We also draw your attention to the fact that when you oppose the installation or use of a cookie, a refusal cookie is installed on your terminal equipment. If you delete this refusal cookie, it will no longer be possible to identify you as having refused the use of cookies. Similarly, when you consent to the installation of cookies, a consent cookie is installed. Consent or refusal cookies must remain on your terminal equipment.
Cookies allow the storage, for the duration of the cookie’s validity, of status information when a browser accesses different pages of a website or when the browser returns to the website later.
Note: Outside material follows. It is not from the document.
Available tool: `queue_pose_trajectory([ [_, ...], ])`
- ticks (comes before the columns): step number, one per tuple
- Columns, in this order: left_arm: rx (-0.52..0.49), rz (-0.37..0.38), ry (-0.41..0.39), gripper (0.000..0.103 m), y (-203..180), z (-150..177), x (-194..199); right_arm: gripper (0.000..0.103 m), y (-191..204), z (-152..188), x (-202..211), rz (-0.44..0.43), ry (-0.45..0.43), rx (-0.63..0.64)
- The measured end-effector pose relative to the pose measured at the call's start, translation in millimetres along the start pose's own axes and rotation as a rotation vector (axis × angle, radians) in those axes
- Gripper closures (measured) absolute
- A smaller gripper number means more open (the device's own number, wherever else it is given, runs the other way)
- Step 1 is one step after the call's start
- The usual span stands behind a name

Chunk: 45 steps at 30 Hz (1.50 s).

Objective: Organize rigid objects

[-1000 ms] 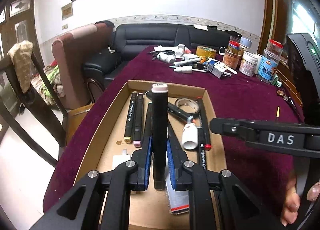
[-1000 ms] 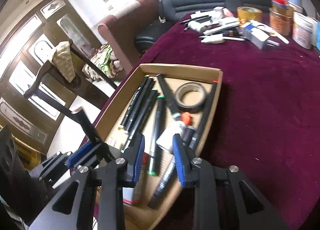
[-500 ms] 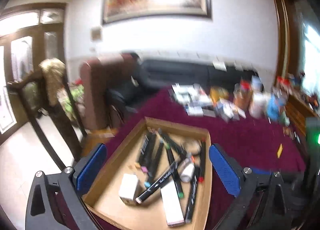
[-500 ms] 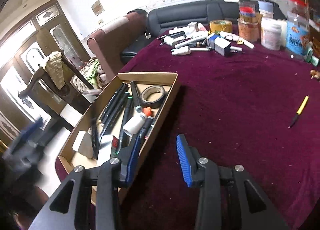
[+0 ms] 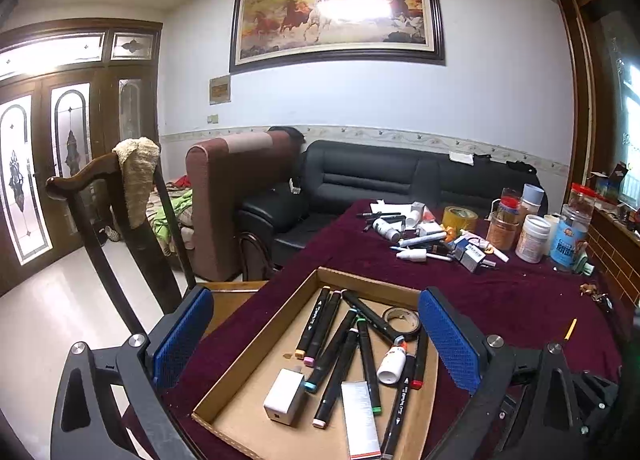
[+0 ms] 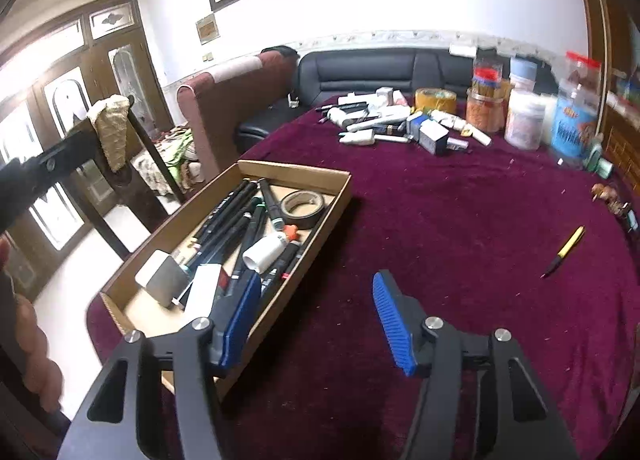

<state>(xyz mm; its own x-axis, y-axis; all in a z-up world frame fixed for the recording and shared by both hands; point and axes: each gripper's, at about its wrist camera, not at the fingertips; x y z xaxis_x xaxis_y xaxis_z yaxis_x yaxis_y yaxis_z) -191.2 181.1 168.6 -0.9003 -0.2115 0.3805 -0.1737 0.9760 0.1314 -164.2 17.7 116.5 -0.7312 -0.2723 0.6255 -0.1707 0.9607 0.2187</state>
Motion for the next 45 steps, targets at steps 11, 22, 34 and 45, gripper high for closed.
queue_pose_trajectory([
  [11,-0.046,-0.042,0.066,0.0,-1.3,8.1,-13.3,0.022,21.5,12.1,-6.4,0.113,-0.051,0.099],
  [22,-0.054,0.005,0.16,0.0,2.3,19.8,-32.1,0.021,34.8,13.2,-12.9,0.133,-0.045,0.112],
  [34,-0.025,0.002,0.191,0.0,13.0,22.9,-40.7,0.021,41.0,13.9,-20.2,0.133,-0.027,0.118],
  [45,-0.03,0.003,0.197,0.0,12.8,23.5,-42.2,0.021,40.7,13.8,-23.2,0.137,-0.02,0.121],
])
Point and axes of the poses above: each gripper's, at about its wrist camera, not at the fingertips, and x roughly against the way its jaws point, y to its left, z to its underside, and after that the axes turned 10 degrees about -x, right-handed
Several types of cookies may be used by the site:
1. Functional Cookies
Functional cookies are necessary for the website’s operation. Functional cookies are essential for site operation and user navigation. They are essential for users to navigate the site and use its main functionalities, securing their connection.
These cookies have a very short lifespan, for the duration of the active session.
Without these cookies, users will not be able to use the site normally, and it is, therefore, advised against preventing their use or deleting them.
2. Audience Measurement Cookies
Audience measurement and statistical cookies allow us to know the use and performance of the sites, establish statistics, attendance volumes, and use of various elements (visited content, paths…) to improve the interest and ergonomics of the services offered. These cookies also serve to measure the site’s consultation traffic.
For some of these cookies, the IP address (the only data linked to the identification of the Sites’ visitors in this context) is anonymized by removing the last byte.
The lifespan of audience measurement cookies is limited to thirteen months.
Refusing to implement such cookies or deleting them does not affect people’s navigation on the sites but prevents HERBAPAC from ensuring the improvement of the quality of services offered to its sites’ visitors.
3. Marketing Cookies
Marketing cookies are used to track visitors across websites. The goal is to display ads that are relevant and engaging for the individual user and therefore more valuable for publishers and third-party advertisers.
The lifespan of marketing cookies is limited to thirteen months. Refusing to implement such cookies or deleting them does not affect people’s navigation on the sites but prevents HERBAPAC from ensuring the improvement of the quality of services offered to its sites’ visitors.
9. LIABILITY LIMITATION
HERBAPAC cannot be held responsible for the accuracy and relevance of the information posted online by the user.
10. MODIFICATION OF THIS POLICY
In case of modification of this Policy by HERBAPAC or if the law requires it, it will be published on our Site and will be effective upon its publication. Therefore, we invite you to refer to it during each visit to be aware of its latest version available continuously on our Site.